Молодой человек взбирается на скалу. Он не скалолаз, и ему ужасно страшно. Он добрался до того участка, где не может найти, за что уцепиться. Он в опасном положении, и вскоре он упадет. Тогда он проснется. По его описанию повторяющегося сна я вычислил, что сон – это университет, в котором он учится на врача, и пришел к выводу, что у него нет качеств, необходимых для того, чтобы стать врачом. Он не может вскарабкаться выше потому, что не хочет, – вот в чем он должен себе признаться.
Я расположился на значительном расстоянии над ним, и теперь я бросаю ему веревку.
– Вам нужно сильно отклониться вправо, – кричу я. – Там есть уступ.
Он в отчаянии хватается за веревку, отталкивается от скалы и, как маятник, качается в поисках уступа. Это внушительный уступ, и оттуда широкая расщелина ведет к самой вершине скалы.
И теперь молодой человек не просыпается, а карабкается по расщелине. Подниматься так легко, что он понимает, что это самый логичный путь наверх, что ему вообще следовало бы отказаться от прошлого маршрута, пусть даже новый путь приведет его на совсем другую вершину. Когда он достигает вершины, его очаровывает вид. Он свободен, он нашел выход из тупика.
Такие разные сны.
Когда-то я входил во многие сны моей жены…
Я снова за ней гнался и снова вернулся в мою пещеру. На сей раз, когда я проснулся, кажется, что я проспал целую вечность.
Поначалу я входил в ее сны из любопытства. Я просто хотел знать, что ей снится. Перед тем как лечь, я принимал кюренум, а потом, лежа рядом с ней в темноте, проскальзывал в ее разум.
Сны у нее были такие простенькие, что от них становилось скучно. Но мне и так было скучно. Она мне наскучила. И меня выводило из себя то, что она действительно была такой невинной, какой казалась.

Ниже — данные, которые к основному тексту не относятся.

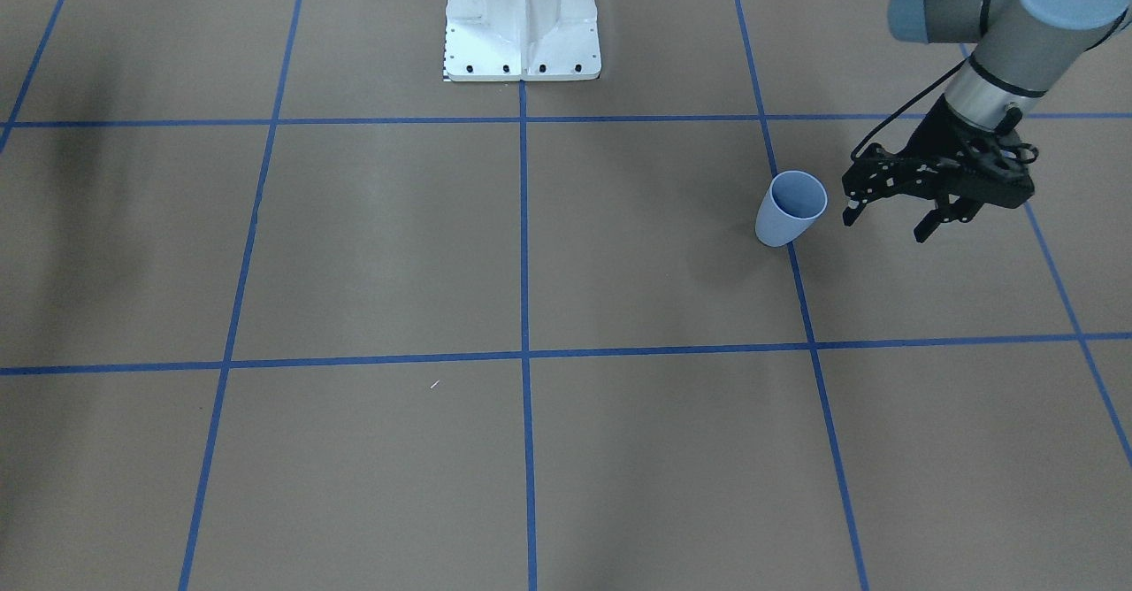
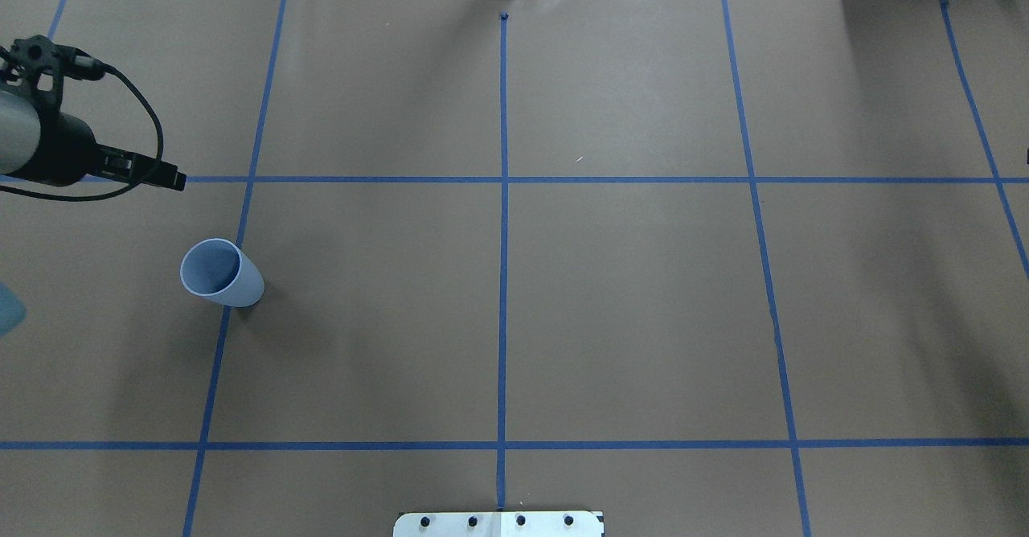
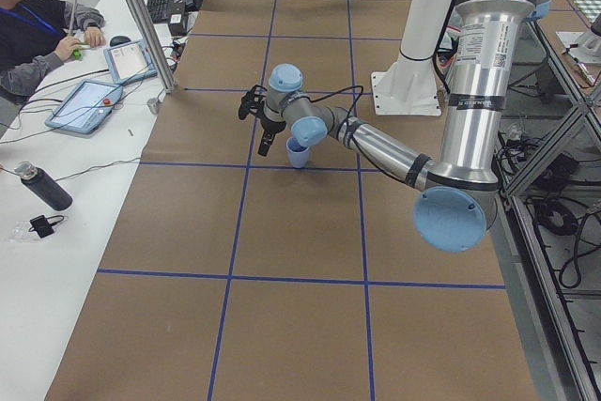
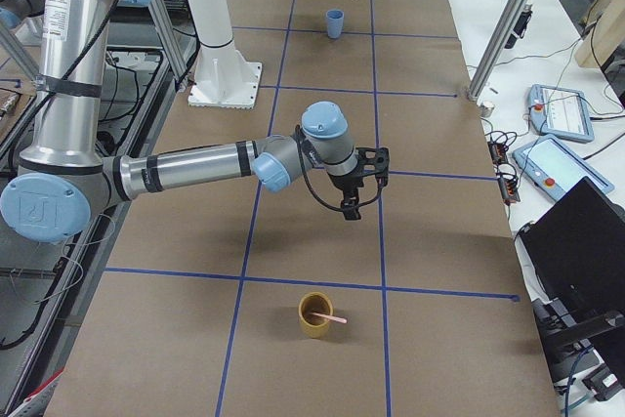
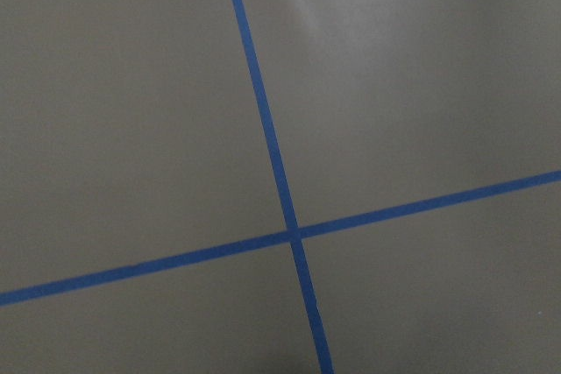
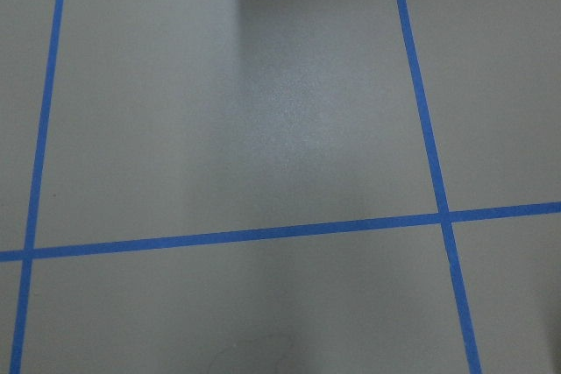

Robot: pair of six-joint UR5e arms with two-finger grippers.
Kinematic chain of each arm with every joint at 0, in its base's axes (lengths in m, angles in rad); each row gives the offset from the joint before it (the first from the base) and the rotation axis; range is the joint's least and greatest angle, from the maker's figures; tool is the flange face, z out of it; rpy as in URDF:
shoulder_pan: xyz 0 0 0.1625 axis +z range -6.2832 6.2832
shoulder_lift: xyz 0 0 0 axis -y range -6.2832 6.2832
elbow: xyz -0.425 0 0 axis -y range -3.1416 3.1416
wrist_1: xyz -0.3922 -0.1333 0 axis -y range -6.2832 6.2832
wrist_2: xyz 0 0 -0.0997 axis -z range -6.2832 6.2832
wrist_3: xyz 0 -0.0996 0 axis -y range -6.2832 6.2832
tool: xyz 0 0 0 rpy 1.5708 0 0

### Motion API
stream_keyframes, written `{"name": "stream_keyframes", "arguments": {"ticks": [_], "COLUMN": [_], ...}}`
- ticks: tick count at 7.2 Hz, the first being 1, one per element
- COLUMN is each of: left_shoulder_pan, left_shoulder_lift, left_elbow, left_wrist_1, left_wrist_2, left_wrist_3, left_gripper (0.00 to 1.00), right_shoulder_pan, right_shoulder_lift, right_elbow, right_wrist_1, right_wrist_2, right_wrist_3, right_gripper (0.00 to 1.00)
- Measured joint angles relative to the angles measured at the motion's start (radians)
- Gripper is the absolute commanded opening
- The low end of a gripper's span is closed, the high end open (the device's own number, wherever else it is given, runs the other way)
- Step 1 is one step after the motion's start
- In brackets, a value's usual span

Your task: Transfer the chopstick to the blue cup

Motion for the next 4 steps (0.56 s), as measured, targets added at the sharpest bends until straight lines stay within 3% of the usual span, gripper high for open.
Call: {"name": "stream_keyframes", "arguments": {"ticks": [3, 4], "left_shoulder_pan": [0.091, 0.108], "left_shoulder_lift": [0.024, 0.031], "left_elbow": [-0.003, -0.004], "left_wrist_1": [0.002, 0.002], "left_wrist_2": [0.034, 0.036], "left_wrist_3": [-0.005, -0.004], "left_gripper": [0.98, 0.85], "right_shoulder_pan": [-0.002, -0.002], "right_shoulder_lift": [0.000, 0.000], "right_elbow": [-0.004, -0.006], "right_wrist_1": [0.002, 0.002], "right_wrist_2": [-0.002, -0.002], "right_wrist_3": [0.003, 0.002], "right_gripper": [1.00, 1.00]}}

Ее простота всегда была афронтом моему интеллекту. На вечеринках она ставила меня в неловкое положение, когда говорила что-нибудь невпопад, смеялась над шуткой, когда не надо было, или не смеялась, когда следовало бы. И мой роман с Дженнис Роулин… Все мои пациенты были богаты, ну конечно, а как иначе они могли бы себе меня позволить? Но Дженнис была неимоверно, чудовищно богата. Ее родители выстроили себе замок на реке Гудзон. Как это часто случается с пациентками, она в меня влюбилась. Она была единственным ребенком, и ей предстояло унаследовать состояние родителей. Но и это было не главное. Она была образованной, утонченной, проницательной, – у нее были все те качества, которых мне не хватало в Черил. Я хотел жениться на ней, но Черил была старомодной, и я знал, что просто так она со мной не разведется, понимал, что мне предстоит схватка, и боялся, что огласка повредит моей практике.
Есть два диаметрально противоположных способа, какими эндоаналитик может кого-то убить. Он может сделать это снаружи – или изнутри.
Черил часто снилась вода. Ей снилось, что она стоит на берегу моря и видит, как к ней приближается огромная волна. Цунами. Тогда она поворачивается и бежит. Я начал ставить ей подножки, увеличивая ее мучения. Она растягивалась на песке, перекатывалась на спину, видела, что огромная волна почти настигла ее, и кричала. Она и меня тоже видела, но я всегда предполагал, что она думает, что я ей снюсь. Она поднималась на ноги и бежала снова – все еще с криком. Разумеется, она всегда просыпалась до того, как волна ее настигала. Тогда она лежала, скрючившись в кровати рядом со мной, и еще долго всхлипывала, прежде чем заснуть.